A rubber composition which is reinforced by blending a 1,2-polybutadiene, polyisoprene rubber and the like with a styrene butadiene rubber and an inorganic reinforcing material is disclosed in the patent document 1. However, an increase in an amount of the inorganic reinforcing material involves the problems that the viscosity is elevated though the composition is reduced in swell or the product is increased in a weight and that the abrasion resistance and the tear strength are not satisfactory due to the blended styrene butadiene rubber.

An outsole for shoes comprising a vulcanized molded material of a rubber composition in which a mixture of a solution-polymerized styrene-butadiene rubber having a specific loss factor peak temperature with a butadiene rubber is blended with hydrated silica in order to enhance an abrasion resistance and a gripping property is disclosed in the patent document 2. However, an effect of improving an abrasion resistance and a gripping property thereof as a shoe sole material has been unsatisfactory.

A shoe sole composed of a laminate of an intermediate sole formed by a cushioned foam and an outside sole formed by a semi-hard rubber having a hardness of 50 to 70 degree in order to improve an impact absorption is disclosed in the patent document 3. However, the semi-hard rubber having a hardness of 50 to 70 degree involves the problems that it is hard and exerts a large load onto a knee and that it is slippy since it is less liable to be brought into tight contact with the ground, so that falling is likely to take place on a wet road.

An outsole in which a base material rubber comprises bromide of a copolymer of isobutylene and paramethylstyrene is disclosed in the patent document 4. It is shown therein that the above base material rubber is improved in a gripping property to some extent but deteriorated in an abrasion resistance, so that a large amount of carbon black is blended as a reinforcing filler, and the problem that a reduction in the weight is unsatisfactory is involved therein.

A shoe sole material obtained by foaming and curing a composition prepared by blending a polymer with syndiotactic 1,2-polybutadiene having a hardness of 98 or more and a melting point of 110° C. or higher and cis 1,4-polybutadiene is disclosed in the patent document 5. Further, a composition for a foam comprising 1,2-polybutadiene, a vinyl/cis-butadiene rubber, a thermoplastic polymer, a foaming agent and a cross-linking agent is disclosed in the patent document 6, and it is described therein that the above composition is useful as a composition for shoe soles.
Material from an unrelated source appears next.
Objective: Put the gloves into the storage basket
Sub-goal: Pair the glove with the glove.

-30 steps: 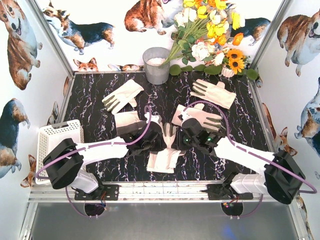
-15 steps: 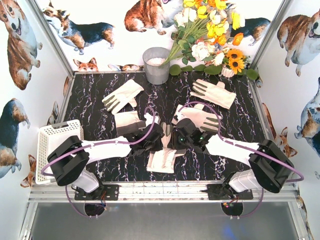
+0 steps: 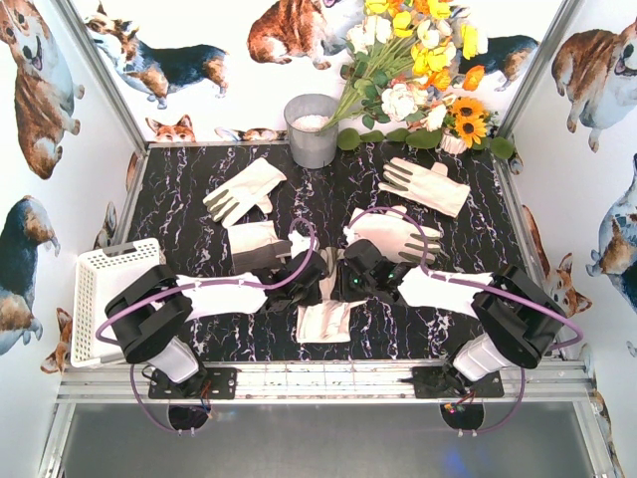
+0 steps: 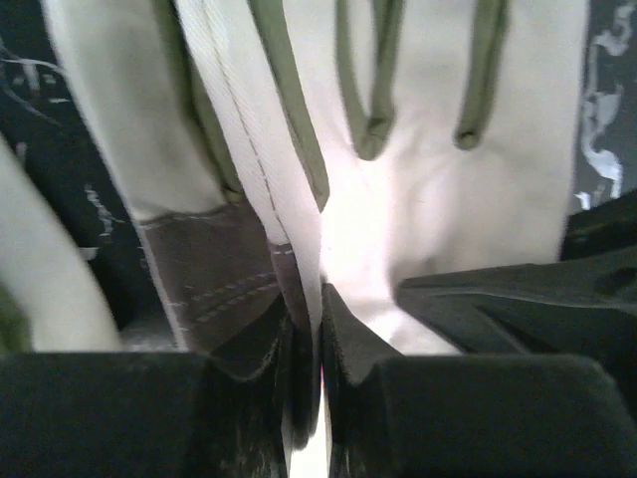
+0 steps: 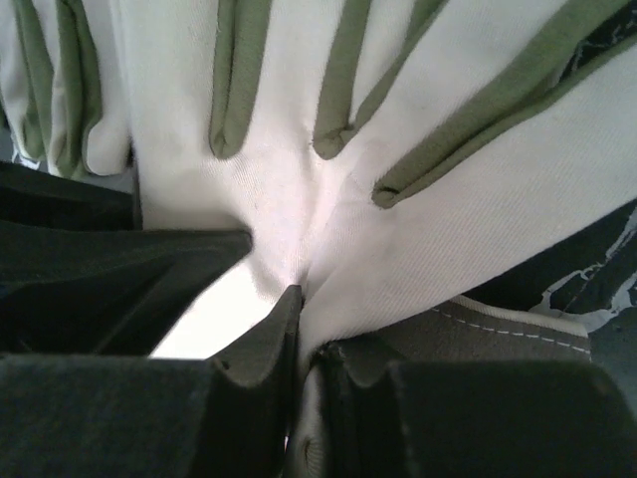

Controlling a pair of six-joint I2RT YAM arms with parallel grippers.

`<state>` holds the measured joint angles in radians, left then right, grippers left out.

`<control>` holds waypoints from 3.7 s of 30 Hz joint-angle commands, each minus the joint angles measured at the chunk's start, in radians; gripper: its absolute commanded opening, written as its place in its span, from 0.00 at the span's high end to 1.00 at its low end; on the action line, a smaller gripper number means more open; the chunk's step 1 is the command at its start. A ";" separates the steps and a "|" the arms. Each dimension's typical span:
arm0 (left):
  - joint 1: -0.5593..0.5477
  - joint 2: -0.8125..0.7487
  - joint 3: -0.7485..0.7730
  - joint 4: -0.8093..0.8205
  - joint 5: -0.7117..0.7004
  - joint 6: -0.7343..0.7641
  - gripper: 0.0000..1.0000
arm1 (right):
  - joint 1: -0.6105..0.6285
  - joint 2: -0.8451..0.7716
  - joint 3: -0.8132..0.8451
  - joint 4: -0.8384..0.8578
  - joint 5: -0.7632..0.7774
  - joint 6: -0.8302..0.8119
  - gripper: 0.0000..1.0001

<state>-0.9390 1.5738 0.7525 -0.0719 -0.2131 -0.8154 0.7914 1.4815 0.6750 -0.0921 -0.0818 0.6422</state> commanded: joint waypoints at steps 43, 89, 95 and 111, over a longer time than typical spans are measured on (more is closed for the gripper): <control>0.091 -0.058 -0.078 0.197 0.004 -0.064 0.76 | -0.001 0.012 0.005 -0.095 0.014 -0.026 1.00; 0.111 -0.160 -0.157 0.132 -0.085 -0.071 1.00 | -0.001 -0.011 0.089 -0.206 0.014 -0.086 1.00; 0.122 -0.120 -0.156 0.143 -0.082 -0.061 1.00 | -0.001 0.037 0.068 -0.170 0.010 -0.078 1.00; 0.096 -0.232 -0.060 -0.030 -0.081 0.011 0.75 | -0.001 0.102 0.038 -0.126 0.023 -0.074 1.00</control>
<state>-0.8276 1.4109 0.6270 -0.0147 -0.2604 -0.8551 0.7910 1.5429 0.7387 -0.1974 -0.1036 0.5816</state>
However, a strength and an abrasion resistance of the above foaming materials do not stay at a satisfactory level and are required to be further improved.

Patent document 1: Japanese Patent Application Laid-Open No.
Patent document 2: Japanese Patent Application Laid-Open No.
Patent document 3: Japanese Patent Application Laid-Open No.
Patent document 4: Japanese Patent Application Laid-Open No.
Patent document 5: Japanese Patent Application Laid-Open No.
Patent document 6: Japanese Patent Application Laid-Open No.

DISCLOSURE OF THE INVENTION

An object of the present invention is to provide a rubber composition for shoe soles which is lightweight and has an appropriate hardness and which is excellent in a tensile strength, a tear strength, an abrasion resistance and a gripping property and a rubber foam composition for shoe soles which is excellent as well in a dimensional stability after foaming.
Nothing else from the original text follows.